A kind of batch reactor method for optimally controlling of the differential evolution algorithm intersected based on single specie and in advance,The following steps are included: 1) evolutionary generation g=1 is enabled,Individual number i=1,Parameter initialization; 2) initialization population; 3) enabling in S1 the fitness of fitness highest and lowest individual is respectively fmax and fmin,If meeting | fmax-fmin |≤eps,Then algorithm terminates,Export final result; If it is not,G=g+1 is enabled,I=1; Judge whether to reach maximum evolutionary generation Gmax,If so,Then algorithm terminates,The change curve of target product yield is exported,If it is not,Then continue; 4) pre- crossover operation is carried out; 5) i=i+1 is enabled,If i=pop,It goes to step 3); If it is not,It goes to step 4); 6) 3 individuals are randomly choosed from S1 carry out variation crossover operation,Obtained experimental subjects are

I, if f (

I) ＜ f (xi), then use

I replaces xi; If f (

I) ＞ f (xi) and f (

I) ＜ f (xi '), then use

I replaces xi ', goes to step 5). The present invention provides a kind of batch reactor method for optimally controlling of the strong differential evolution algorithm intersected based on single specie and in advance of easy to operate, fast convergence rate, search capability.

Description

Batch reactor method for optimally controlling based on single population and the pre-differential evolution algorithm that intersects

Technical field

The present invention relates to industrial optimisation technique, especially a kind of batch reactor method for optimally controlling.

Background technology

Differential evolution (Differential Evolution, DE) be a kind of emerging evolutionary computation method, proposed in nineteen ninety-five by people such as Storn at first, imagination at that time is to be used to solve the Chebyshev polynomials problem, finds afterwards that DE also was the effective technology that solves complicated optimum problem.DE and artificial life, particularly evolution algorithm has very special contact, the same with genetic algorithm and particle cluster algorithm, all be based on the optimized Algorithm of swarm intelligence theory, the swarm intelligence that produces by the cooperation and competition between individuality in the colony instructs optimization searching.Than evolution algorithm, DE has kept the global search strategy based on population, adopts real coding, the complicacy that has reduced genetic manipulation based on the simple mutation operation and the man-to-man competition surviving policy of difference; Simultaneously, the distinctive memory capability of DE makes its can dynamic tracking current search situation to adjust its search strategy, have stronger global convergence ability and robustness, and need be by the characteristic information of problem, be suitable for finding the solution some utilize conventional mathematic programming methods the optimization problem in the complex environment that can't find the solution.Therefore, DE is as a kind of parallel search algorithm efficiently, and it is carried out theory and applied research has important academic significance and construction value.

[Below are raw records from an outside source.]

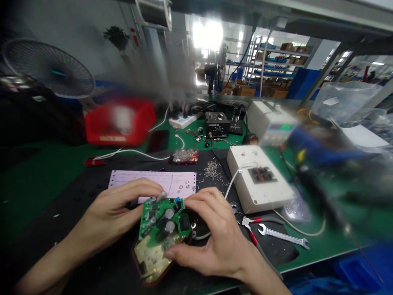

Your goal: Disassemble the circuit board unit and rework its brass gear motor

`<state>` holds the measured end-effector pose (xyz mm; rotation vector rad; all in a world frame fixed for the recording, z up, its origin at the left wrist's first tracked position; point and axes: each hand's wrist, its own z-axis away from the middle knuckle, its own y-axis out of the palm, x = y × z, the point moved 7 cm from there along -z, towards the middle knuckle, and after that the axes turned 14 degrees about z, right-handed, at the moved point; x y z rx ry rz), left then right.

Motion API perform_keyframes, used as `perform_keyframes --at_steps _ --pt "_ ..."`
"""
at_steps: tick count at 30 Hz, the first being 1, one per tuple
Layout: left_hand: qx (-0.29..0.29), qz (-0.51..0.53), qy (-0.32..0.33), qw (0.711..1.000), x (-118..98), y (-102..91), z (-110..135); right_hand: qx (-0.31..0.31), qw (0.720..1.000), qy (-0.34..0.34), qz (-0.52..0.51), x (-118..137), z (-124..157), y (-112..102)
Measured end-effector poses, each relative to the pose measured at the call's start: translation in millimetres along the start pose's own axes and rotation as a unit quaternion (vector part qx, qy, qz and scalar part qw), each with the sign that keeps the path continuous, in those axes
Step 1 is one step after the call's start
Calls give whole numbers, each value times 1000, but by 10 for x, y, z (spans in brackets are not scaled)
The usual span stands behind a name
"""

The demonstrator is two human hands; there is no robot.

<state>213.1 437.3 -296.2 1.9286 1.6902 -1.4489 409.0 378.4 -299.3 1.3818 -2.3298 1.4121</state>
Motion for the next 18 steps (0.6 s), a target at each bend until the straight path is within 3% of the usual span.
perform_keyframes --at_steps 6,12,18 --pt "-7 -16 29 999 -30 4 37 -43 998 -41 33 48 39 -41" --pt "-6 -29 55 998 -109 23 80 -6 992 -82 99 99 77 14" --pt "2 -55 80 995 -388 -87 155 -3 985 -90 145 63 96 18"
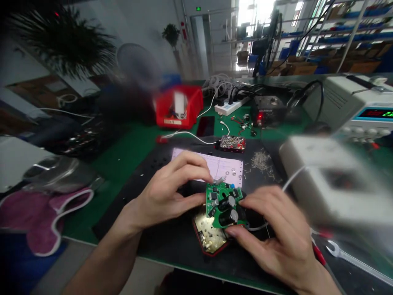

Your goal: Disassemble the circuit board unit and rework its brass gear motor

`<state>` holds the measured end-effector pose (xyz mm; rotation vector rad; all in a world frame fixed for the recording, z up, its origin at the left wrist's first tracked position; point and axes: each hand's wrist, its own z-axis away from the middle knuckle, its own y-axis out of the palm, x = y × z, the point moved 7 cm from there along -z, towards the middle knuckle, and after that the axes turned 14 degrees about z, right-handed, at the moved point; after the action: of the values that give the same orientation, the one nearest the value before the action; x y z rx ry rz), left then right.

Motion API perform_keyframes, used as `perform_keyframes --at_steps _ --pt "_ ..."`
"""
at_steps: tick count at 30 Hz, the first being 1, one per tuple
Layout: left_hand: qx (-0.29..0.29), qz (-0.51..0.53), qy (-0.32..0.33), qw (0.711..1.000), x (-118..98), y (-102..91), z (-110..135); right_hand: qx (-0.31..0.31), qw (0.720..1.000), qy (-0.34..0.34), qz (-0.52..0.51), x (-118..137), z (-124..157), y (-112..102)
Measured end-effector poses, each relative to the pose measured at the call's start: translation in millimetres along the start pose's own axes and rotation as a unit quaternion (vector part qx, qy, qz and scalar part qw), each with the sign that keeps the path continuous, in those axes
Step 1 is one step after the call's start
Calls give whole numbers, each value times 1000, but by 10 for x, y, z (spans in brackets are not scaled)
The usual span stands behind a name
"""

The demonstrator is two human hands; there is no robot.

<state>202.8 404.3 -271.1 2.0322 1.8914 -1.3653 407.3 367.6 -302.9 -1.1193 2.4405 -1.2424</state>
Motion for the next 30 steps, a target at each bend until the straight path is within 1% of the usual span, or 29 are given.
perform_keyframes --at_steps 4,9,14,18,22,26,28,30 --pt "-7 9 37 999 -208 -54 54 11 1000 9 6 -7 10 27" --pt "2 11 60 998 -300 18 69 1 1000 18 0 -16 -1 25" --pt "-54 -32 72 995 -288 13 72 -11 999 26 -20 -54 35 2" --pt "-62 -79 89 991 -272 -13 75 -32 997 53 -54 -99 55 -64" --pt "-73 -105 85 988 -248 -16 69 -74 992 93 -31 -135 67 -152" --pt "-109 -103 92 985 -255 -10 78 -75 989 125 5 -165 67 -132" --pt "-116 -101 85 984 -249 2 72 -99 986 135 28 -172 69 -149" --pt "-118 -106 80 984 -244 22 59 -135 979 147 46 -160 90 -200"
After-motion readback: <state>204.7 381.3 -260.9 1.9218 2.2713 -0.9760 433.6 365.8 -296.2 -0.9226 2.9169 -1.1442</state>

Differential evolution algorithm has obtained using widely in industry optimization field in recent years: the Wang intermittently reinforced strategy of optimum of fuel alcohol fermentation production process changes a Fuzzy Decision-making Analysis problem into, utilize DE to address this problem simultaneously, try to achieve optimum reinforced strategy; Optimum control and optimized parameter that Chiou utilizes improved DE algorithm to solve the batch fermentation process are selected problem; Chakraborti utilizes DE that steel mill's reheating stove is optimized configuration, and makes the temperature curve that obtains satisfy steel rolling to move back the temperature constraint by regulating steel rolling speed.Compare with traditional optimized Algorithm, still there is computing length consuming time in above-mentioned improved DE algorithm, the shortcoming that operand is big, and the operation efficiency that therefore how to improve the DE algorithm is a current research emphasis.

Thereby the basic thought of differential evolution algorithm is to search globally optimal solution by relatively poor individuality in the continuous replacement population.Algorithm was made up of selection, variation, three steps of intersection, at first constituted mutation operator by the differential vector between the parent individuality; Then by certain probability, carry out interlace operation between parent individuality and the variation individuality, it is individual to generate test; Between parent individuality and test individuality, carry out selection operation then, select the more excellent individuality of fitness as filial generation according to the size of fitness.From population S, select three mutually different individual x at random _{P (1)}, x _{P (2)}With x _{P (3)}Mutation process can be expressed as:

${\hat{x}}_i^{g+1}=x_{p\left(1\right)}^g+F(x_{p\left(2\right)}^g-x_{p\left(3\right)}^g)$

In the following formula

For testing individuality, F is a zoom factor, offspring individual

Individual by experiment

With the parent individuality

Carry out interlace operation and obtain, be expressed from the next:

$x_{\mathrm{ij}}^{g+1}=\left\{\begin{array}{cc}{\hat{x}}_{\mathrm{ij}}^{g+1}& \mathrm{ifRAND}\≤\mathrm{CR}\\ x_{\mathrm{ij}}^g& \mathrm{ifRAND}>\mathrm{CR}\end{array}\right.$

Wherein RAND is the random number between (0,1), and CR is for intersecting the factor, and span is (0,1), and j represents the j position in the individuality.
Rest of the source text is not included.